Bulk insert completed in 3.41s
Insert Request Charge: 6805.25 RUs
--- Executing Vector Search Query ---
Query: SELECT TOP 5 c.HotelName, c.Description, c.Rating, VectorDistance(c.DescriptionVector, @embedding) AS SimilarityScore FROM c ORDER BY VectorDistance(c.DescriptionVector, @embedding)
Parameters: @embedding (vector with 1536 dimensions)
--------------------------------------
--- Search Results ---
1. Royal Cottage Resort, Score: 0.4991
2. Country Comfort Inn, Score: 0.4786
3. Nordick's Valley Motel, Score: 0.4635
4. Economy Universe Motel, Score: 0.4461
5. Roach Motel, Score: 0.4388
Vector Search Request Charge: 5.33 RUs
Distance metrics
Azure Cosmos DB supports three distance functions for vector similarity:
| Distance Function | Score Range | Interpretation | Best For |
|---|---|---|---|
| Cosine (default) | 0.0 to 1.0 | Higher scores (closer to 1.0) indicate greater similarity | General text similarity, Azure OpenAI embeddings (used in this quickstart) |
| Euclidean (L2) | 0.0 to ∞ | Lower = more similar | Spatial data, when magnitude matters |
| Dot Product | -∞ to +∞ | Higher = more similar | When vector magnitudes are normalized |
The distance function is set in the vector embedding policy when creating the container. This is provided in the infrastructure in the sample repository.

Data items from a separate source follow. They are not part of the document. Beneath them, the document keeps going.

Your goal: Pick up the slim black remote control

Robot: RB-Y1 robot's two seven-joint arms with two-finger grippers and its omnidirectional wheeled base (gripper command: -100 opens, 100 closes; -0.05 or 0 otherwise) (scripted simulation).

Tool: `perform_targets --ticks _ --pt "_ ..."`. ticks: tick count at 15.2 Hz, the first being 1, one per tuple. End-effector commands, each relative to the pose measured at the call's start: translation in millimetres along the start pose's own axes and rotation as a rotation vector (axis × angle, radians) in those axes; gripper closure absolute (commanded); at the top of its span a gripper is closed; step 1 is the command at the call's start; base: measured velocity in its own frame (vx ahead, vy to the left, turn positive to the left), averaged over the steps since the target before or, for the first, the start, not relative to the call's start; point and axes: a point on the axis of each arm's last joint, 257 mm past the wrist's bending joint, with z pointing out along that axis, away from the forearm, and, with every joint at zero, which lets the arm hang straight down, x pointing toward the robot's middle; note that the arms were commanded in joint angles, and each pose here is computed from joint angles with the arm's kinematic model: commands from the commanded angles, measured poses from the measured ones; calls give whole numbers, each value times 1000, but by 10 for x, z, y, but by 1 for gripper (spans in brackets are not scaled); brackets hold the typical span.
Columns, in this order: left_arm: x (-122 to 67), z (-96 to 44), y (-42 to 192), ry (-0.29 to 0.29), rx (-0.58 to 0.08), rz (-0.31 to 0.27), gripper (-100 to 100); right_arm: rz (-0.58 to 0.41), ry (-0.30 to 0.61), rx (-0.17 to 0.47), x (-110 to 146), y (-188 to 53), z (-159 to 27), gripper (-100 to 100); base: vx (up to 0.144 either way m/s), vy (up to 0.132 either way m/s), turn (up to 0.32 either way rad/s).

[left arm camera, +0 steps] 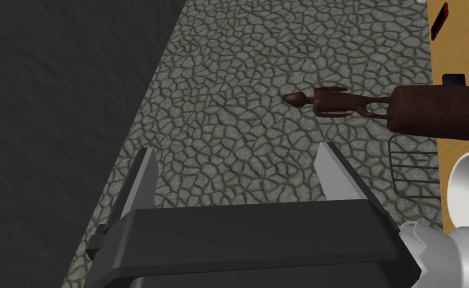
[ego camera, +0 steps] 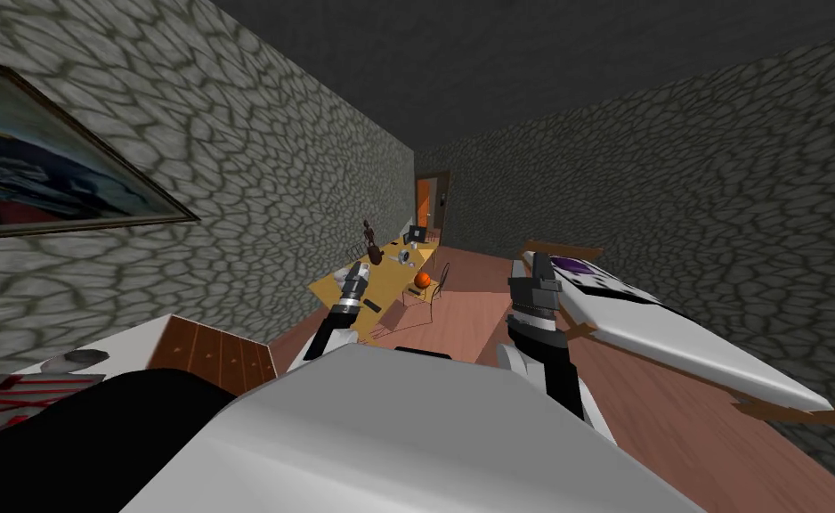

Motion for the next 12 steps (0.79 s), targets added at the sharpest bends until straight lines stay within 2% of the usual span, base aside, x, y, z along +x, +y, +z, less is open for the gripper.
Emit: perform_targets --ticks 1,2,3,4,5,6,8,9,10,11,12 --pt "-43 -18 128 2 -46 10 -100 0 0 0 0 0 0 0 28 20 -99" --pt "-86 -50 288 3 -94 21 -100 0 0 0 0 0 0 0 36 17 -116" --pt "-84 -52 311 3 -103 21 -100 0 0 0 0 0 0 0 34 14 -110" --pt "-133 -93 465 2 -150 31 -100 0 0 0 0 0 0 0 34 17 -132" --pt "-132 -98 501 3 -164 31 -100 0 0 0 0 0 0 0 32 21 -115" --pt "-186 -149 661 2 -213 42 -100 0 0 0 0 0 0 0 38 22 -161" --pt "-184 -158 699 3 -228 42 -100 0 0 0 0 0 0 0 31 20 -79" --pt "-243 -224 876 1 -284 51 -100 0 0 0 0 0 0 0 24 18 -105" --pt "-242 -232 902 2 -295 51 -100 0 0 0 0 0 0 0 25 19 -116" --pt "-306 -304 1059 -2 -344 60 -100 0 0 0 0 0 0 0 31 21 -183" --pt "-303 -321 1107 0 -364 60 -100 0 0 0 0 0 0 0 32 25 -149"
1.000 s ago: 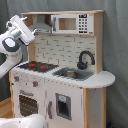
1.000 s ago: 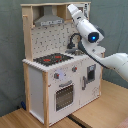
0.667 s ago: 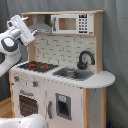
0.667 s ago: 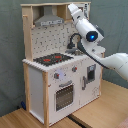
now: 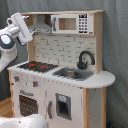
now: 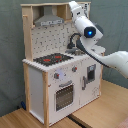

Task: Play with the kitchen

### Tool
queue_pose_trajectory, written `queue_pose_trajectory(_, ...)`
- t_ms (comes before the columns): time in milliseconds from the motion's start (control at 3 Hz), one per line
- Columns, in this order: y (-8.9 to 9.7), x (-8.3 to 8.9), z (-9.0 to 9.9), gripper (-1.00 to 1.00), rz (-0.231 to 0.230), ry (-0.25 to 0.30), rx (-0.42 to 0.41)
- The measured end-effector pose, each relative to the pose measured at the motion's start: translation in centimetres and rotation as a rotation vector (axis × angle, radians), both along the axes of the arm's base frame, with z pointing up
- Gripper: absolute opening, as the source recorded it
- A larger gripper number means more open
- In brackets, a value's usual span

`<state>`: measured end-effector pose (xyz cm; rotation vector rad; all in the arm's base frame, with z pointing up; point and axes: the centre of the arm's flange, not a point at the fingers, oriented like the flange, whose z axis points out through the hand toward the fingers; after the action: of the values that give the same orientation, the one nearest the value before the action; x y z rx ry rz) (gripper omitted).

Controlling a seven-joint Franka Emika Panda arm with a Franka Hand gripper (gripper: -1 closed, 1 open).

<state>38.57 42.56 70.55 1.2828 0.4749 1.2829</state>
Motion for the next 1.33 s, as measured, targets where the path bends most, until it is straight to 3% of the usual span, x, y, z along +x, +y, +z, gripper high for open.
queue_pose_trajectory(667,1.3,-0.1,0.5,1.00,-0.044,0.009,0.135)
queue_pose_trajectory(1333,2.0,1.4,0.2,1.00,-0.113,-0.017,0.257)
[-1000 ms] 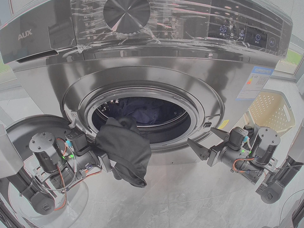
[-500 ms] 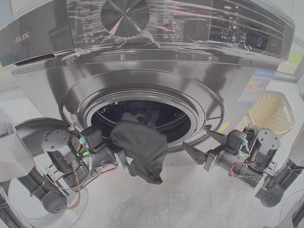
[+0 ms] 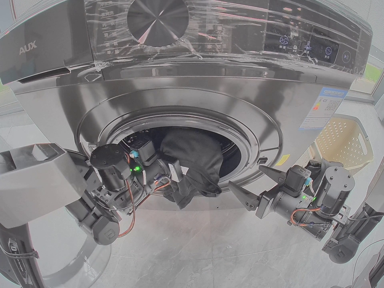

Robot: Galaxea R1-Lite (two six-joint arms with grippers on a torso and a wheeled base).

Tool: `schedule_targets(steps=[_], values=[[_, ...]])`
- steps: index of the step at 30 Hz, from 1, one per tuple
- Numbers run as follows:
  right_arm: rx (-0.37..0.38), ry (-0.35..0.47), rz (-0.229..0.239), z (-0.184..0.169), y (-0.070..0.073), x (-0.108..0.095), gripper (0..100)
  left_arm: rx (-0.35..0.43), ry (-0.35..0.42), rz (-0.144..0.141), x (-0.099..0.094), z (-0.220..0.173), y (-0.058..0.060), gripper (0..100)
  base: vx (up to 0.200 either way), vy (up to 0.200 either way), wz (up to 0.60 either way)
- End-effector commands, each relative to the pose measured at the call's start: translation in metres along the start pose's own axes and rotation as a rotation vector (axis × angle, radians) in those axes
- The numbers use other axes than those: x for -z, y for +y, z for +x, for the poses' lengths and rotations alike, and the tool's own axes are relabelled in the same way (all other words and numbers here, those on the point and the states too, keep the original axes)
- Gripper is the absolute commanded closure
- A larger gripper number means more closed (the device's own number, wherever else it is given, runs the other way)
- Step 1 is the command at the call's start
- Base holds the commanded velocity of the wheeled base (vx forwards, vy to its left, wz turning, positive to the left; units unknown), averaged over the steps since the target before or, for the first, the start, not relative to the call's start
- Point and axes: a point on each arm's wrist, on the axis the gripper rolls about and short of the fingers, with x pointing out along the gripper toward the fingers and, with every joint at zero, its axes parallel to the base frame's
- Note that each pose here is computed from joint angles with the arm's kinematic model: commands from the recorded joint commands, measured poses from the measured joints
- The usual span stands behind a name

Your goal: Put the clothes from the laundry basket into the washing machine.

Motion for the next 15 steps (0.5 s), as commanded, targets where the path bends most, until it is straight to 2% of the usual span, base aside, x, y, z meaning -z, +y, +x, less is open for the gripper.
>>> schedule_targets(steps=[1,8,12,15], values=[[-0.001,0.007,0.0,-0.001,0.0,0.001,0,-0.041,0.001,-0.005,0.024,0.026,0.013,100,0.0,0.0,0.0],[-0.007,0.011,0.0,0.0,0.002,0.003,0,-0.051,-0.015,-0.005,0.043,0.046,0.019,100,0.0,0.0,0.0],[-0.008,0.009,0.0,0.0,0.002,0.002,0,-0.071,-0.053,-0.001,0.039,0.063,0.027,100,0.0,0.0,0.0],[-0.007,0.011,0.0,0.001,0.002,0.003,0,-0.099,-0.031,-0.005,0.037,0.075,0.028,100,0.0,0.0,0.0]])
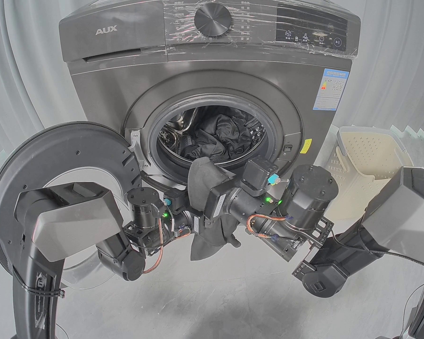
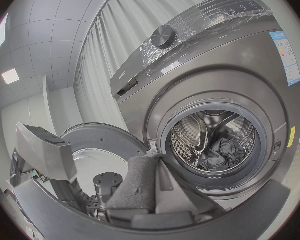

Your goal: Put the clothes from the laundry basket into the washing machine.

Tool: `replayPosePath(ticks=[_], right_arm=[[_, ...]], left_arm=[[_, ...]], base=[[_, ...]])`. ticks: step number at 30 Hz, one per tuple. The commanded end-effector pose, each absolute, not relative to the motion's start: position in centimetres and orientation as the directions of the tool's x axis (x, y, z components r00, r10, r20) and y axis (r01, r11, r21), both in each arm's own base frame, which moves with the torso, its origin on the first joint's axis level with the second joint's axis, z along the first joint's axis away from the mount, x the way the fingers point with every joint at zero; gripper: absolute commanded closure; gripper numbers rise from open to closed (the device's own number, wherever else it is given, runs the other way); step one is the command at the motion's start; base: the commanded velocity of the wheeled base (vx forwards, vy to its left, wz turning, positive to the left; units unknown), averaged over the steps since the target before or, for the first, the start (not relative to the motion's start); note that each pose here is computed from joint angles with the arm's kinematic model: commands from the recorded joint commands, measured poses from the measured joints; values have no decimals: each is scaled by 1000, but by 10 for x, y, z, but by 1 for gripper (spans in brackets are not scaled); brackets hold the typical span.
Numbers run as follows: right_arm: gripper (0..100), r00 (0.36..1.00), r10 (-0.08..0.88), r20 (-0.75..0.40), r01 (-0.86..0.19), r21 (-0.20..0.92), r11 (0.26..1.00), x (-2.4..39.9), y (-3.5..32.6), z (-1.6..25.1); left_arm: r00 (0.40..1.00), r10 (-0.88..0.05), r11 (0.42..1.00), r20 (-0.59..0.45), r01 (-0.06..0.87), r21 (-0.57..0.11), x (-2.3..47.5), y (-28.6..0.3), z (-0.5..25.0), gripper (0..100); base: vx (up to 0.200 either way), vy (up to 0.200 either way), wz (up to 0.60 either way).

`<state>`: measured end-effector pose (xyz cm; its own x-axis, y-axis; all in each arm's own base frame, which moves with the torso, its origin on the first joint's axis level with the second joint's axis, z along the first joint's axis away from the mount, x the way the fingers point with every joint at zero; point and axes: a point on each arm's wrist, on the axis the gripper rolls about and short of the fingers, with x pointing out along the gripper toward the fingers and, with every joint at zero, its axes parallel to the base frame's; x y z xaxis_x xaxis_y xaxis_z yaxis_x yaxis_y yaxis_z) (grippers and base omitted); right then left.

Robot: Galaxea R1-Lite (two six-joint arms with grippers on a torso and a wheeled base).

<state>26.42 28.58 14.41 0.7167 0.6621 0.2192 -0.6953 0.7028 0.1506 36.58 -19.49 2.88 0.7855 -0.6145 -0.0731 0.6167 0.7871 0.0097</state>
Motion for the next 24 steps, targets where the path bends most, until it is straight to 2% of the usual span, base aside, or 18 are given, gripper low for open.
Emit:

It is defined as part of the container definition.
{
name: 'hotels_diskann'
partitionKeyPaths: [
'/HotelId'
]
indexingPolicy: {
indexingMode: 'consistent'
automatic: true
includedPaths: [
{
path: '/*'
}
]
excludedPaths: [
{
path: '/_etag/?'
}
{
path: '/DescriptionVector/*'
}
]
vectorIndexes: [
{
path: '/DescriptionVector'
type: 'diskANN'
}
]
}
vectorEmbeddingPolicy: {
vectorEmbeddings: [
{
path: '/DescriptionVector'
dataType: 'float32'
dimensions: 1536
distanceFunction: 'cosine'
}
]
}
}
This Bicep code defines an Azure Cosmos DB container configuration for storing hotel documents with vector search capabilities.
| Property | Description |
|---|---|
partitionKeyPaths |
Partitions documents by HotelId for distributed storage. |
indexingPolicy |
Configures automatic indexing on all document properties (/*) except the system _etag field and the DescriptionVector array to optimize write performance. Vector fields don't need standard indexing because they use a specialized vectorIndexes configuration instead. |
vectorIndexes |
Creates either a DiskANN or quantizedFlat index on the /DescriptionVector path for efficient similarity searches. |
vectorEmbeddingPolicy |
Defines the vector field's characteristics: float32 data type with 1536 dimensions (matching the text-embedding-3-small model output) and cosine as the distance function to measure similarity between vectors during queries. |
Interpret similarity scores
In the example output using cosine similarity:
- 0.4991 (Royal Cottage Resort) - Highest similarity, best match for "lodging near running trails, eateries, retail"
- 0.4388 (Roach Motel) - Lower similarity, still relevant but less matching
- Scores closer to 1.0 indicate stronger semantic similarity
- Scores near 0 indicate little similarity
Important
- Absolute score values depend on your embedding model and data
- Focus on relative ranking rather than absolute thresholds
- Azure OpenAI embeddings work best with cosine similarity
For detailed information on distance functions, see What are distance functions?
View and manage data in Visual Studio Code
Select the Cosmos DB extension in Visual Studio Code to connect to your Azure Cosmos DB account.
View the data and indexes in the Hotels database.
Clean up resources
When you no longer need the API for NoSQL account, you can delete the corresponding resource group.